Depuis le 1er octobre 2024, Jean-Luc Bois est nommé directeur de l’usine et de l’établissement Renault Group du Mans. Il aura pour mission « de poursuivre la transformation du site pour soutenir la stratégie de Renault Group », indique ce mardi 1 er octobre, la communication de l’entreprise.
Jean-Luc Bois succède à Christophe Clément, arrivé au Mans en 2022. Celui-ci, il est amené à prendre la direction de l’Usine Ampère de Cléon, près de Rouen (Seine-Maritime).
« C’est une grande fierté de mener à bien les projets de la Renaulution avec toutes les équipes de Renault Group au Mans », a déclaré Jean-Luc Bois à l’annonce de sa nomination.

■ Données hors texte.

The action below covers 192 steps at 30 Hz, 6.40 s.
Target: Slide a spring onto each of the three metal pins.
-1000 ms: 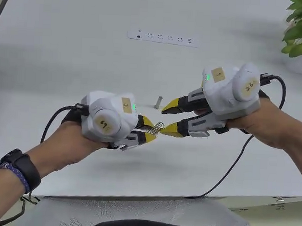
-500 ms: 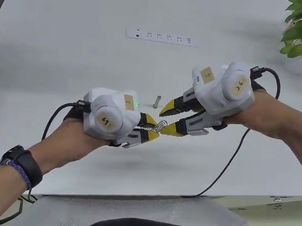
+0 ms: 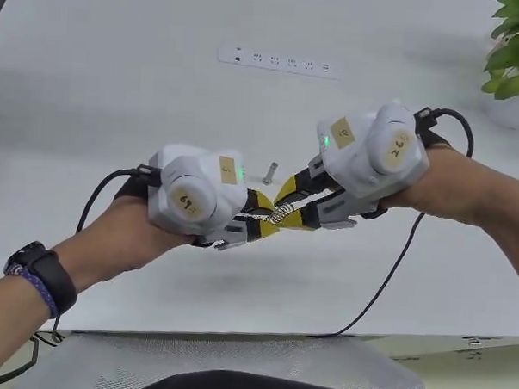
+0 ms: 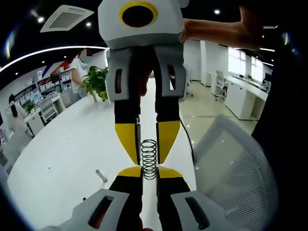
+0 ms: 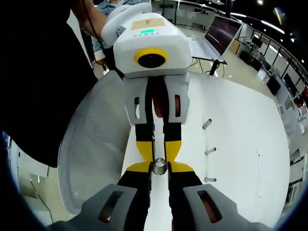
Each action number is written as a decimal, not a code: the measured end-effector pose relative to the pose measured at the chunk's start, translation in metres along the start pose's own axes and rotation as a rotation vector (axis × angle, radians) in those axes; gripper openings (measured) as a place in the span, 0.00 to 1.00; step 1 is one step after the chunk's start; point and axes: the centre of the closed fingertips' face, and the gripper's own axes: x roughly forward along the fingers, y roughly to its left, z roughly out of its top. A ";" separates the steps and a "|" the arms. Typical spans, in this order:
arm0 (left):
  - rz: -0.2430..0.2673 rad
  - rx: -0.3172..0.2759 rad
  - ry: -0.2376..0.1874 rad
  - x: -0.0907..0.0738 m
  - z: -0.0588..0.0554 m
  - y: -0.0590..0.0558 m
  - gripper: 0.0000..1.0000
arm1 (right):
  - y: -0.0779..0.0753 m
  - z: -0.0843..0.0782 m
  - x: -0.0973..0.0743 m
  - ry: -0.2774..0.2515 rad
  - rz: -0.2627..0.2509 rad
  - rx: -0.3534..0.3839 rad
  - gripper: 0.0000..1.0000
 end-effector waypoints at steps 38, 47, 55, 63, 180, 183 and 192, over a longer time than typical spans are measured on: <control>0.064 -0.144 0.010 -0.018 -0.023 0.010 0.24 | -0.012 -0.019 0.006 0.018 -0.025 0.030 0.09; 0.126 -0.200 0.024 -0.032 -0.042 0.019 0.29 | -0.023 -0.030 0.009 0.024 -0.040 0.061 0.09; 0.180 -0.242 0.030 -0.048 -0.054 0.028 0.33 | -0.037 -0.044 0.012 0.041 -0.054 0.083 0.09; 0.232 -0.274 0.032 -0.064 -0.063 0.037 0.37 | -0.047 -0.043 0.014 0.041 -0.068 0.100 0.09; 0.562 -0.542 0.072 -0.195 -0.150 0.049 0.62 | -0.155 -0.021 0.105 0.102 -0.057 0.114 0.09; 0.563 -0.545 0.072 -0.195 -0.151 0.049 0.62 | -0.154 -0.021 0.106 0.104 -0.053 0.114 0.09; 0.567 -0.553 0.072 -0.196 -0.152 0.048 0.62 | -0.158 -0.024 0.113 0.117 -0.044 0.104 0.09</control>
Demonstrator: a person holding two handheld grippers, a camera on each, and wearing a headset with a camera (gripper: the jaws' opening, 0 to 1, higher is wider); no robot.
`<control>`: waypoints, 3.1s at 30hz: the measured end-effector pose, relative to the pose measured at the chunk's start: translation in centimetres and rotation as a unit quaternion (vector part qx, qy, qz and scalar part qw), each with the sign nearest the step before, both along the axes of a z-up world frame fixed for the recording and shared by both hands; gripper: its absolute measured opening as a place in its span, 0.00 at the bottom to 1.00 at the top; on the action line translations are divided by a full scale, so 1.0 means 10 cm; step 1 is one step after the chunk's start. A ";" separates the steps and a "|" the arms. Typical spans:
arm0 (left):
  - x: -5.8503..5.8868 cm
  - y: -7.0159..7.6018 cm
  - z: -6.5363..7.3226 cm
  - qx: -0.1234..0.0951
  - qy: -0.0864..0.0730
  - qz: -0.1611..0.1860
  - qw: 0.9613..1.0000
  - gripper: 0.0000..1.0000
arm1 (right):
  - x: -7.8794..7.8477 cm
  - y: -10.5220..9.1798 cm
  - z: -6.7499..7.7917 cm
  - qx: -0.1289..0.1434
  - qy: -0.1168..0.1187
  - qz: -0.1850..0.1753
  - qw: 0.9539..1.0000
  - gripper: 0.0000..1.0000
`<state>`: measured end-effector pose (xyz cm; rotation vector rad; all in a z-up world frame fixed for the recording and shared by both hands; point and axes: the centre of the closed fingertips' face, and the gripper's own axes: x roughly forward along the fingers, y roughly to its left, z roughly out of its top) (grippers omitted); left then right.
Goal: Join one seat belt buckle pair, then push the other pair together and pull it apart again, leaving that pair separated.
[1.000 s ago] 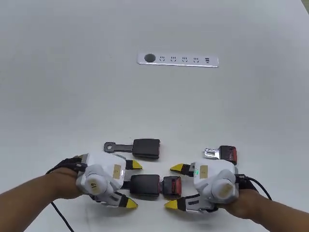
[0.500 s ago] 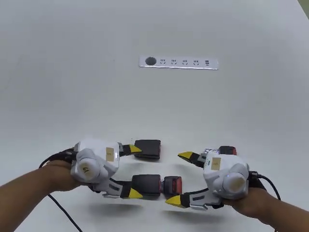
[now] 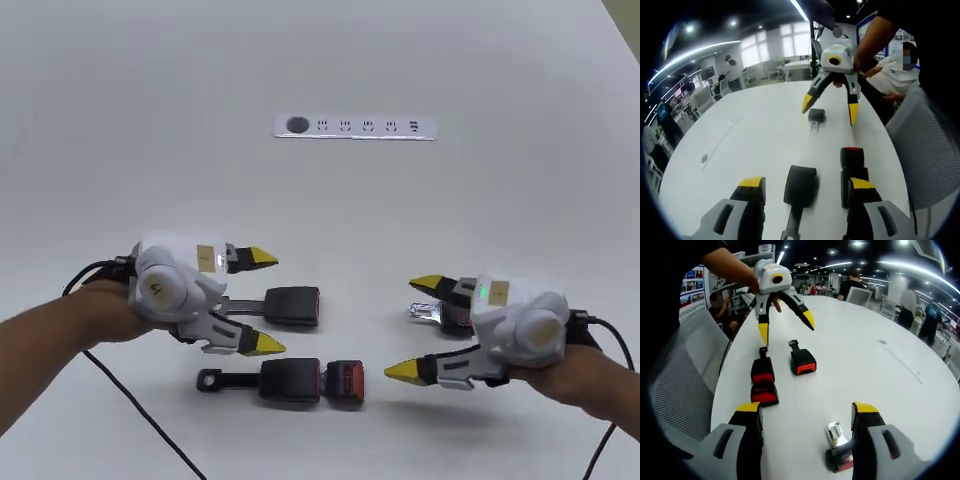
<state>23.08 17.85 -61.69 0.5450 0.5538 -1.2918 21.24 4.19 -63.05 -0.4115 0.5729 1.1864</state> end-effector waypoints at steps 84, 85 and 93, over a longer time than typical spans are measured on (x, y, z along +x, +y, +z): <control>0.18 0.07 -0.74 0.073 0.055 -0.048 0.995 0.32 | 0.35 -0.13 -0.59 -0.072 0.032 0.080 0.994 0.35; 0.18 0.07 -0.74 0.073 0.055 -0.048 0.995 0.32 | 0.36 -0.12 -0.58 -0.072 0.031 0.077 0.994 0.35; 0.17 0.06 -0.73 0.076 0.057 -0.047 0.994 0.32 | 0.33 0.06 -0.52 -0.059 0.030 0.085 0.994 0.35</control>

Plusieurs postes de manager
Diplômé de l’École centrale de Lyon, Jean-Luc Bois a occupé plusieurs postes de management au sein de l’usine de Cléon, avant de rejoindre le site de Curitiba, au Brésil, en tant que chef de projet usine mécanique. Il a, entre autres, dirigé l’usine Ampère de Ruitz avant de rejoindre le site du Mans en juin dernier en tant que directeur adjoint des fabrications.
Près de 2000 salariés
Renault Le Mans annonçait en mai 2024 l’embauche de 70 personnes en CDI. Conforté à coups d’investissements par le groupe Renault ces dernières années, le site du Mans, boulevard Pierre-Lefaucheux, en zone nord, compte plus de 2 000 salariés et intérimaires. Il est spécialisé dans ce que l’on appelle « la liaison au sol », composée de trois secteurs : la fourniture (fabrication et assemblage) de châssis pour la gamme Renault (Trafic, Master, Clio, Captur, Kangoo, Mégane, Talisman, Kajar…) et Nissan (Micra).
Pour Dacia, la production de composants pour le berceau avant ou le train arrière du véhicule, et des disques et tambours bruts (non usinés). Et la fabrication de pièces de rechange (disques et tambours), pour l’ensemble des usines Renault.
Depuis la crise du Covid et la crise des semi-conducteurs (matériaux électriques), l’usine du Mans a régulièrement utilisé le chômage partiel, par service, en fonction des commandes et des autres sites Renault.